DIRECTIONS: Filter these entries down to lines holding "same".

DATA IN THIS EXERCISE:
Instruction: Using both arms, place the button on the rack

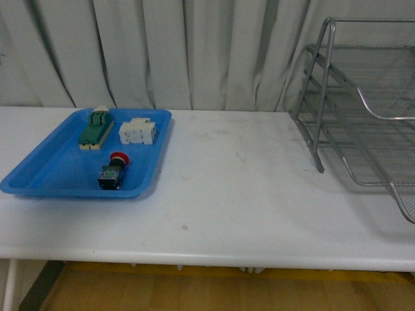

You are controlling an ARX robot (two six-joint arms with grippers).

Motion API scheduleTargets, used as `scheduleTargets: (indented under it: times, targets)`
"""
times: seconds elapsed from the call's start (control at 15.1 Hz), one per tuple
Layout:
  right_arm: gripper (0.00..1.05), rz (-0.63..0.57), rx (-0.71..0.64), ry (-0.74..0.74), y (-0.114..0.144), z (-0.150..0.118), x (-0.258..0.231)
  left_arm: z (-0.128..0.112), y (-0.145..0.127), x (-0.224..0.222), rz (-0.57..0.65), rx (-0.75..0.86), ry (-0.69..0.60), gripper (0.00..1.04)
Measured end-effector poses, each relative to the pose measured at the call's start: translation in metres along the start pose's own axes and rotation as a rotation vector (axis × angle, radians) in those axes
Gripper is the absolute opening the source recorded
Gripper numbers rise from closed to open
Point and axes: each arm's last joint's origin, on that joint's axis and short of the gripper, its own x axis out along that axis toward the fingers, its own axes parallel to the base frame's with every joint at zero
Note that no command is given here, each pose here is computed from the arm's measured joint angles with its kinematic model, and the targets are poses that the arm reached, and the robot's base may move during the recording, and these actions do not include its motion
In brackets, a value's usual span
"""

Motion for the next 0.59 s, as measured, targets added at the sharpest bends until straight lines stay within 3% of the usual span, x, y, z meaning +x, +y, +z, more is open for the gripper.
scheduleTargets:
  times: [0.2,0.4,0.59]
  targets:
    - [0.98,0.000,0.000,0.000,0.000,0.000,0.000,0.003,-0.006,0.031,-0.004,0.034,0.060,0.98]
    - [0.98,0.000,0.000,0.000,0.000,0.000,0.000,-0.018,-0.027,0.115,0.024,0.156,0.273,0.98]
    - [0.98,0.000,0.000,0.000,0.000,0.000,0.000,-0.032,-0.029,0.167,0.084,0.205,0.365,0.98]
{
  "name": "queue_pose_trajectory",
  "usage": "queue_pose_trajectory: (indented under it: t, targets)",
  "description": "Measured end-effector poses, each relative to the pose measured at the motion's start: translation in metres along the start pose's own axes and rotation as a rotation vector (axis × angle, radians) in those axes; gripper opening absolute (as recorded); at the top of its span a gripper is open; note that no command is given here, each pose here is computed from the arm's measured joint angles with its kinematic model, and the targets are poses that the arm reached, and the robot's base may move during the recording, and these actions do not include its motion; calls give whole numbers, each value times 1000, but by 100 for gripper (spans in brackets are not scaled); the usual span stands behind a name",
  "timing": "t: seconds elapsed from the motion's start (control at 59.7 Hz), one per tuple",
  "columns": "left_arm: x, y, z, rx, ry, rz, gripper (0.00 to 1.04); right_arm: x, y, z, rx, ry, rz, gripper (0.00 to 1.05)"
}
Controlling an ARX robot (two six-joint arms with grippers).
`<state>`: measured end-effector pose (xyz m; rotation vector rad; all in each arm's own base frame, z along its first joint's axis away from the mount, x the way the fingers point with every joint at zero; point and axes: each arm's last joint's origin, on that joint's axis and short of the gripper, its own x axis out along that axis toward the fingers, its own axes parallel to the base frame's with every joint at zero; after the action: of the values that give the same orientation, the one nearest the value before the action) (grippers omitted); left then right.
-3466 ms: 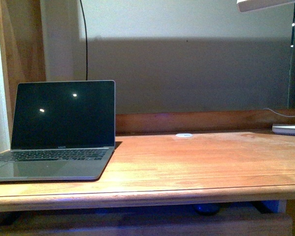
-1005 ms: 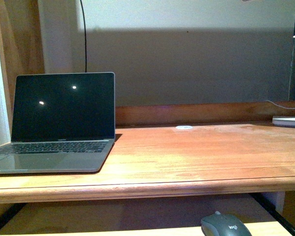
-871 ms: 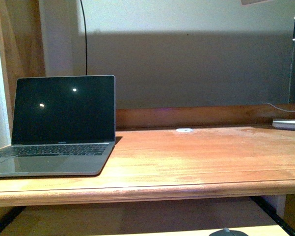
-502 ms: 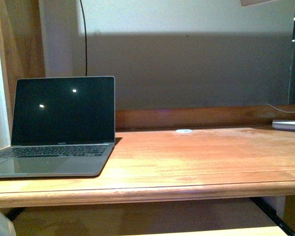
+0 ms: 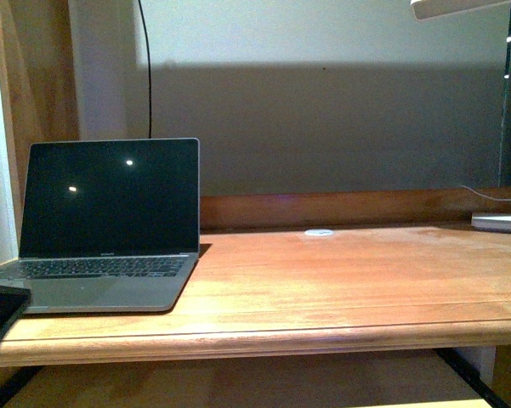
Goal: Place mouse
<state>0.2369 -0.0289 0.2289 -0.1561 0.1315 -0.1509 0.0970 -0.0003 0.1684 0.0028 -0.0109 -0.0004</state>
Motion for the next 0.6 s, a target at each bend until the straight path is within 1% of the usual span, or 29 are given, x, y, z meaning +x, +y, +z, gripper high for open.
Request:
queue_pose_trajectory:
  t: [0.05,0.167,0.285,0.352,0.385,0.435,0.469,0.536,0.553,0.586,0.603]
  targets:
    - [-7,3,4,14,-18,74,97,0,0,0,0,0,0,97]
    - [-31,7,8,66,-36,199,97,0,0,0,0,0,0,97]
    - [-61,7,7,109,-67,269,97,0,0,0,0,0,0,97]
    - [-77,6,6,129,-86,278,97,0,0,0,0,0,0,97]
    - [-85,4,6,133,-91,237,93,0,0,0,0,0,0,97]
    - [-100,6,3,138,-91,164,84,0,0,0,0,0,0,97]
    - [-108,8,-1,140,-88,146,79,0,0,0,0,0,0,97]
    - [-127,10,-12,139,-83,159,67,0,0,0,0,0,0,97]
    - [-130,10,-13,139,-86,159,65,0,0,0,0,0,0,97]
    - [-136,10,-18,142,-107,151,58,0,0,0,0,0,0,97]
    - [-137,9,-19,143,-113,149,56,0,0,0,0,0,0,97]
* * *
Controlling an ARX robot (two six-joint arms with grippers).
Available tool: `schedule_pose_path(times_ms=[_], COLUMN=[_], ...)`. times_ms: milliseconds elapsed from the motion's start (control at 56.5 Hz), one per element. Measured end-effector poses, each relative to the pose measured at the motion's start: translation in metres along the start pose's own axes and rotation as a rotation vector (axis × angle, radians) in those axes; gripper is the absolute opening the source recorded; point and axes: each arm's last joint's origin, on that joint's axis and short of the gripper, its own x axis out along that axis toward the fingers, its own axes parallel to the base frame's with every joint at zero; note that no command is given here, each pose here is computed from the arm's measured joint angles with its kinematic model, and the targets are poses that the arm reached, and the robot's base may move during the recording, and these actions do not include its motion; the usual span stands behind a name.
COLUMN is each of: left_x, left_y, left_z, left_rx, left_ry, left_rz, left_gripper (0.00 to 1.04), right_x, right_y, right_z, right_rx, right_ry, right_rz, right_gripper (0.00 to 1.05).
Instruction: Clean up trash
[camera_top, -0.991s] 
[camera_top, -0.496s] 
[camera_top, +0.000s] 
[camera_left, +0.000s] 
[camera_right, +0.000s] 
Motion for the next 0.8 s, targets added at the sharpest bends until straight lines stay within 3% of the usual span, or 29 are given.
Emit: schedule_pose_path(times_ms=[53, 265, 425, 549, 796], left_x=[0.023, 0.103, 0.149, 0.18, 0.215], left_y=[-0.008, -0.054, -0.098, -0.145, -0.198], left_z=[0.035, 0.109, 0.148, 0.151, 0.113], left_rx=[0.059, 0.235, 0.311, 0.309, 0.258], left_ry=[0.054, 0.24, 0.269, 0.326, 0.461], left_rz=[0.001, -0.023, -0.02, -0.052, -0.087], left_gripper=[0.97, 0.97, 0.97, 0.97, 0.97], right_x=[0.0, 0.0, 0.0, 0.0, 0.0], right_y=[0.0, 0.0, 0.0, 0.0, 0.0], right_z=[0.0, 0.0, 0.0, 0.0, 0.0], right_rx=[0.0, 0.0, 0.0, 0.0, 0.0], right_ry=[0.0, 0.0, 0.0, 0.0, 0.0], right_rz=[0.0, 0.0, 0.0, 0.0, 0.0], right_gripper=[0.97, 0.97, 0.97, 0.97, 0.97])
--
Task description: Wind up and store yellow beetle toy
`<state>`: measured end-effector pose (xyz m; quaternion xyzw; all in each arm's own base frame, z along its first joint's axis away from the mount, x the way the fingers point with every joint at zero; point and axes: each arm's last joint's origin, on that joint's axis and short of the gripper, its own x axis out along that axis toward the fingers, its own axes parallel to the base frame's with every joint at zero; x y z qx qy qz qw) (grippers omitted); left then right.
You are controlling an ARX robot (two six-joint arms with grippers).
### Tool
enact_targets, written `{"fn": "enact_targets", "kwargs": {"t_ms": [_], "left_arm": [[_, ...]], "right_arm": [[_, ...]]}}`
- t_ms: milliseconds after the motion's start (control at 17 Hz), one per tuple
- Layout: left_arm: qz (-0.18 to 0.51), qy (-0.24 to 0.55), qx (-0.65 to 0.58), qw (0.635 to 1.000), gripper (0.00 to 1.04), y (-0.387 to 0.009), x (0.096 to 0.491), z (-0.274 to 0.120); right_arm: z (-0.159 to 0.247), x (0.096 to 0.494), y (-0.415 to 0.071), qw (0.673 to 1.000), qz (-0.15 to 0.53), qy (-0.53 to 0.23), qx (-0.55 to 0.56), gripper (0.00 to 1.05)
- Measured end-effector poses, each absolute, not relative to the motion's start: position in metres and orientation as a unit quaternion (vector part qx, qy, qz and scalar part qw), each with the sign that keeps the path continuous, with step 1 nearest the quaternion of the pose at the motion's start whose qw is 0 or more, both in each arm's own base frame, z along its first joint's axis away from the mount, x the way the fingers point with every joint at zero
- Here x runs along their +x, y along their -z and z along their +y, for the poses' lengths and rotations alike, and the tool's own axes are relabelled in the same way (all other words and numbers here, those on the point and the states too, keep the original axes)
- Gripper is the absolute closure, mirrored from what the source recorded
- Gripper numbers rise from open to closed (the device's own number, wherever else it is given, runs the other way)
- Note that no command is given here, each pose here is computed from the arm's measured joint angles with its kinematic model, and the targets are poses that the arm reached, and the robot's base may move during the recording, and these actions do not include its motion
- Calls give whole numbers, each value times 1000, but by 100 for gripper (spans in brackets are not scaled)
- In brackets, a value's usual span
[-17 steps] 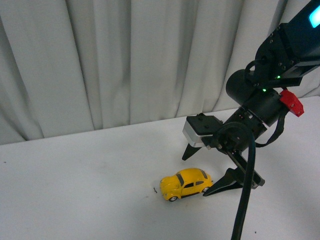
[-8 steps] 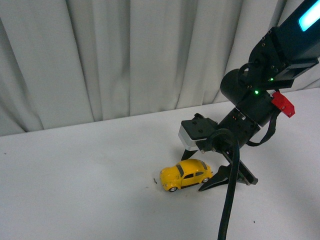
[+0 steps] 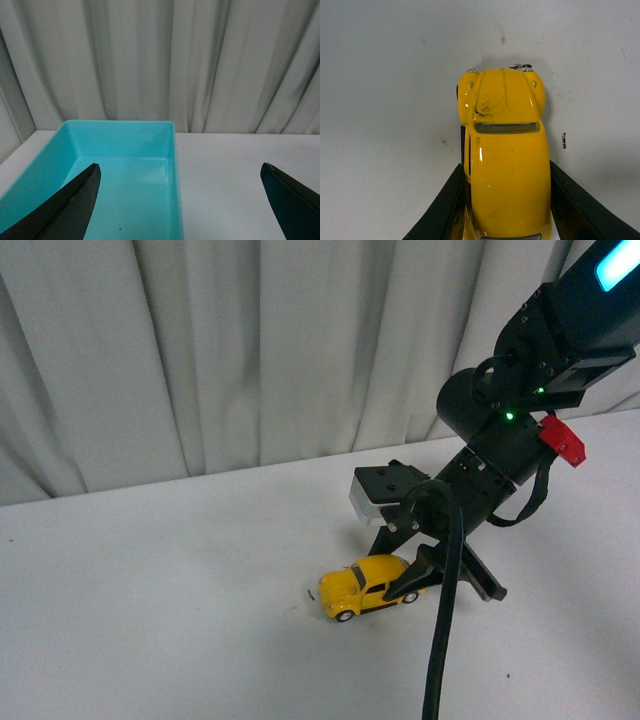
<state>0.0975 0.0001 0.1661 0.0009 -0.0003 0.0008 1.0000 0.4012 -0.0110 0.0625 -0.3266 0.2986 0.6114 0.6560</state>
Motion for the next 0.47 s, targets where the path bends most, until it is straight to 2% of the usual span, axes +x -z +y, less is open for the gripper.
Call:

WRITTEN SOLUTION:
`<state>`: measured end-effector pose (xyz m; rotation vector rad; all in each arm's own base frame, z along its first joint's axis away from the mount, x the way the fingers point with every joint at zero; point and axes: each arm's last joint's origin, on that joint's axis and short of the gripper, its own x axis out along that axis toward the fingers, its own axes parallel to the base frame's with every joint at zero; after the action: of the values that give the same orientation, the one nearest the value before the action) (grippers omitted); left then right.
- Here x runs along their +x, y along their -z and z along their +y, for the poses' lengths and rotations alike, and the tool's own axes are relabelled in the same way (all other words and numbers here, those on the point and the states too, keep the original axes)

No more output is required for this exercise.